Here’s how to understand the Creation Museum:
Imagine, if you will, a load of horseshit. And we’re not talking just your average load of horseshit; no, we’re talking colossal load of horsehit. An epic load of horseshit. The kind of load of horseshit that has accreted over decades and has developed its own sort of ecosystem, from the flyblown chunks at the perimeter, down into the heated and decomposing center, generating explosive levels of methane as bacteria feast merrily on vintage, liquified crap. This is a Herculean load of horseshit, friends, the likes of which has not been seen since the days of Augeas.
And you look at it and you say, “Wow, what a load of horseshit.”

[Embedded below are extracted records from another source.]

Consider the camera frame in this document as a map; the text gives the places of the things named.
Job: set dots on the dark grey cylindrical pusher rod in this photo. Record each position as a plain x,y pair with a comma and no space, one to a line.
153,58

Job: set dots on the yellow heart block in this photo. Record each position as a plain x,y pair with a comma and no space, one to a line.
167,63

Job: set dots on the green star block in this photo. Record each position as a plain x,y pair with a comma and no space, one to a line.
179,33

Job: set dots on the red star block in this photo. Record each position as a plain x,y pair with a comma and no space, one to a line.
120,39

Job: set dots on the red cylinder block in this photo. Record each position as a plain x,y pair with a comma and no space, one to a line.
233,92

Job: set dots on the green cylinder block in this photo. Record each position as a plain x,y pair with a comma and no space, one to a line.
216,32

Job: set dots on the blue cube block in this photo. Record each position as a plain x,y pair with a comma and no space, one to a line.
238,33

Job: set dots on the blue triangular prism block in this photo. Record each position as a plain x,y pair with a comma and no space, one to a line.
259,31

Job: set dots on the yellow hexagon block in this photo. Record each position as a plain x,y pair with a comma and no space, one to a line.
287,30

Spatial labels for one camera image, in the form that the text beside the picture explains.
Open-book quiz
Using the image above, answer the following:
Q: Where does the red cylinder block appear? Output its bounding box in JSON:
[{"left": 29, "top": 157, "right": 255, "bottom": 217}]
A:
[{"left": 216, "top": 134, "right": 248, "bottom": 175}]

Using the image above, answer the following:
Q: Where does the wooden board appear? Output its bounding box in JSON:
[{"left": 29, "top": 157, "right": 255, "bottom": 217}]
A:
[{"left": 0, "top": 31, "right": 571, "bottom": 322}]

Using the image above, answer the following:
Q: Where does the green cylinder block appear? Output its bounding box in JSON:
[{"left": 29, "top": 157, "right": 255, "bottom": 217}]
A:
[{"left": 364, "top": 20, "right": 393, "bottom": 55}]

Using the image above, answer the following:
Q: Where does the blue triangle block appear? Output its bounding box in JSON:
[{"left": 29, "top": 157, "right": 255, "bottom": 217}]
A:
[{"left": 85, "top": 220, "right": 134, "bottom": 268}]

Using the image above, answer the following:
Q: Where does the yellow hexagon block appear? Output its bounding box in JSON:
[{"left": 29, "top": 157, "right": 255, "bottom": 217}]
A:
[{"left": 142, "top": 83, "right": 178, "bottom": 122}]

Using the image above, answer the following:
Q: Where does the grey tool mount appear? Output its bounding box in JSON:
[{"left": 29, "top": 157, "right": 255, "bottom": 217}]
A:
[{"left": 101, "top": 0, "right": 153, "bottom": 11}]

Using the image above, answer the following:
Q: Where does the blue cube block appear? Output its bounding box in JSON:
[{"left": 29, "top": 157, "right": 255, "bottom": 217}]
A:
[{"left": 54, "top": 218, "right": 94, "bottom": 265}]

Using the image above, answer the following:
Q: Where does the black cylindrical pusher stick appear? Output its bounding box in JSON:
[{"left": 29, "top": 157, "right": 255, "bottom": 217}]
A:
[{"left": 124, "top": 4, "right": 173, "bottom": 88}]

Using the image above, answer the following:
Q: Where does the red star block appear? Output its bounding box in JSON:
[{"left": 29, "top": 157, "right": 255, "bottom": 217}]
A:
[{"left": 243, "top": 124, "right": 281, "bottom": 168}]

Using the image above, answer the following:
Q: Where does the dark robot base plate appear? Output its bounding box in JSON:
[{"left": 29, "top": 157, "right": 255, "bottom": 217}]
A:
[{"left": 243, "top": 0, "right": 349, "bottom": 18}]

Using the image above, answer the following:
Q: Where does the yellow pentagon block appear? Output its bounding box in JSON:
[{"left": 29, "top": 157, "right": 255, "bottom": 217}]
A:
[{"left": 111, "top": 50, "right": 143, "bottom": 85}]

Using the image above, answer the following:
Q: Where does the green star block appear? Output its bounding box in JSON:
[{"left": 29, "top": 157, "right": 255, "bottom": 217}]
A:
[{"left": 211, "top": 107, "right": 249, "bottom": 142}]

But then there’s this guy. And this guy loves this load of horseshit. Why? Well, really, who knows? What possesses someone to love a load of horseshit? It’s beyond your understanding and possibly you don’t actually want to know, even if you could know; maybe it’s one of those “on that path lies madness” things. But love it he does, and he’s not the only one; the admiration for this particular load of horseshit exists, unaccountably, far and wide. There are advocates for this load of horseshit.
And so this guy who loves this load of horseshit decides that he’s going to do something; he’s going to give it a home. And not just any home, because as this is no ordinary load of horseshit, so must its home be no ordinary repository for horseshit. And so the fellow builds a temple for his load of horseshit. The finest architects scope this temple’s dimensions; the most excellent builders hoist columns around the load of horseshit and cap them with a cunning and elegant dome; and every surface of the temple is clad in fine-grained Italian marble by the most competent masons in a three-state radius. The load of horseshit is surrounded by comfortable seats, the better for people to gaze upon it; docents are hired to expertly describe its history and features; multimedia events are designed to explain its superior nature, relative not only to other loads of horseshit which may compete in loadosity or horseshittery, but to other, completely unrelated things which may or may not be loads of anything, much less loads of horseshit.
The guy who built the temple, satisfied that it truly represents his beloved load of horseshit in the best possible light, then opens the temple to the public, to attract not only the already-established horseshit enthusiasts, but possibly to entice new people to come and gaze on the horseshit, and to, well, who knows, admire its moundyness, or the way it piles just so, to nod in appreciation of the rationalizations for its excellence or to clap in delight and take pictures when an escaping swell of methane causes the load of horseshit to sigh a moist and pungent sigh.
When all of this is done, the fellow turns to you and asks you what you think of it all now, now that this gorgeous edifice has been raised in glory and the masses cluster in celebration.
And you say, “Well, that’s all very nice. But it’s still just an enormous load of horseshit.”
And this is, in sum, the Creation Museum. $27 million has purchased the very best monument to an enormous load of horseshit that you could possibly ever hope to see. I enjoyed my visit, admired the craft with which the whole thing was put together, and was never once convinced that what I was seeing celebrated was anything more or less than horseshit. Popular horseshit? Undoubtedly. Horseshit hallowed by tradition and consecrated by time? Just so. Horseshit of the finest possible quality? I would not argue the point. And yet, even so: Horseshit. Complete horseshit. Utter horseshit. Total horseshit. Horseshit, horseshit, horseshit, horseshit. I pity the people who swallow it whole.